How to complete this task →
Give back exactly the lines of the data below, starting with the line that has "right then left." and going on through the line that has "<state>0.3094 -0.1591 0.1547".

================================

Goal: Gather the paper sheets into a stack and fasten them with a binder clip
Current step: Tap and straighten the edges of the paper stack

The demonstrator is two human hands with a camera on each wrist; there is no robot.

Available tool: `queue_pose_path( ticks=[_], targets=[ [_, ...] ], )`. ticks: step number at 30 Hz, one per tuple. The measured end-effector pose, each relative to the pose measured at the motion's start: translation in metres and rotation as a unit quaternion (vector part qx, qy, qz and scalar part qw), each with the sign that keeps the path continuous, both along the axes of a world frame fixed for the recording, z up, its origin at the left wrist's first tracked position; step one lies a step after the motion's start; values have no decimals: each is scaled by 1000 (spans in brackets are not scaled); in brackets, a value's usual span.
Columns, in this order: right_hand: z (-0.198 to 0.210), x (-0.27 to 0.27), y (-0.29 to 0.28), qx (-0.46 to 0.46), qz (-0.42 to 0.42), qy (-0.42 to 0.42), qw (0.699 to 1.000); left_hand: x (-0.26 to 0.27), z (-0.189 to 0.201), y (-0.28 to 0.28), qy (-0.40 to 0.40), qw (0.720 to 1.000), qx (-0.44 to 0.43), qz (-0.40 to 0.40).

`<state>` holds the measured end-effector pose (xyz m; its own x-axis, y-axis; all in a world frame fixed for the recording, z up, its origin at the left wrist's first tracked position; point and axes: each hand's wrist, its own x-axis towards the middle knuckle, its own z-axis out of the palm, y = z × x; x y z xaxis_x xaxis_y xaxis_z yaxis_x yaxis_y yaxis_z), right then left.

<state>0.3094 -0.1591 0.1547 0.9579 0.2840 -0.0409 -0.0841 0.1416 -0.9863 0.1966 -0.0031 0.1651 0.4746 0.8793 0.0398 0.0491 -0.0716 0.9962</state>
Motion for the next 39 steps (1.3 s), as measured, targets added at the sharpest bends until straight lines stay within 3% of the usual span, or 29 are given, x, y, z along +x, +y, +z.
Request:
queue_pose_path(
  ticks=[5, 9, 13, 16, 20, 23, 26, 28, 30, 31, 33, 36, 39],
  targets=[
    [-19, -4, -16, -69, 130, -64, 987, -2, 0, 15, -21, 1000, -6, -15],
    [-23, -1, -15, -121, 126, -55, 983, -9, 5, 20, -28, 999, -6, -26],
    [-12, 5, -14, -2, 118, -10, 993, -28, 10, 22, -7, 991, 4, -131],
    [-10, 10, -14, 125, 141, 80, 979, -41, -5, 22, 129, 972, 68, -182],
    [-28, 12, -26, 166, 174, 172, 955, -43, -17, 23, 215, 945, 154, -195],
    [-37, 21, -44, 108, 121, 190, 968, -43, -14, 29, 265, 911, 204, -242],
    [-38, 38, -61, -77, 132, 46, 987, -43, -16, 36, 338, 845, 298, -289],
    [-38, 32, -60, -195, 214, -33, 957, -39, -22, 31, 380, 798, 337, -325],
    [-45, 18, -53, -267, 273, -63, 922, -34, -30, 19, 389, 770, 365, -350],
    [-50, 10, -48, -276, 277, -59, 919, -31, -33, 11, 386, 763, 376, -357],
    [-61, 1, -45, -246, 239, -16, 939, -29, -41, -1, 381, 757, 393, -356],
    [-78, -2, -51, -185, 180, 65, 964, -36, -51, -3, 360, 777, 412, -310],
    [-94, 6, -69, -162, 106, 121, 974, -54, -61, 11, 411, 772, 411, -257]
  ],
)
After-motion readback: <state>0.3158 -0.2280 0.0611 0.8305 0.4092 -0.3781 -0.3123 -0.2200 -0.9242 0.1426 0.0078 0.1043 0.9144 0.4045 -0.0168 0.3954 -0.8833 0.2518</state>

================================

Written response →
`<state>` holds the measured end-effector pose (xyz m; its own x-axis, y-axis; all in a world frame fixed for the recording, z up, its origin at the left wrist's first tracked position; point and axes: each hand's wrist, its own x-axis towards the middle knuckle, its own z-axis out of the palm, y = z × x; x y z xaxis_x xaxis_y xaxis_z yaxis_x yaxis_y yaxis_z), right then left.

<state>0.3094 -0.1591 0.1547 0.9579 0.2840 -0.0409 -0.0841 0.1416 -0.9863 0.1966 -0.0031 0.1651 0.4746 0.8793 0.0398 0.0491 -0.0716 0.9962</state>

Nothing further remains in the output.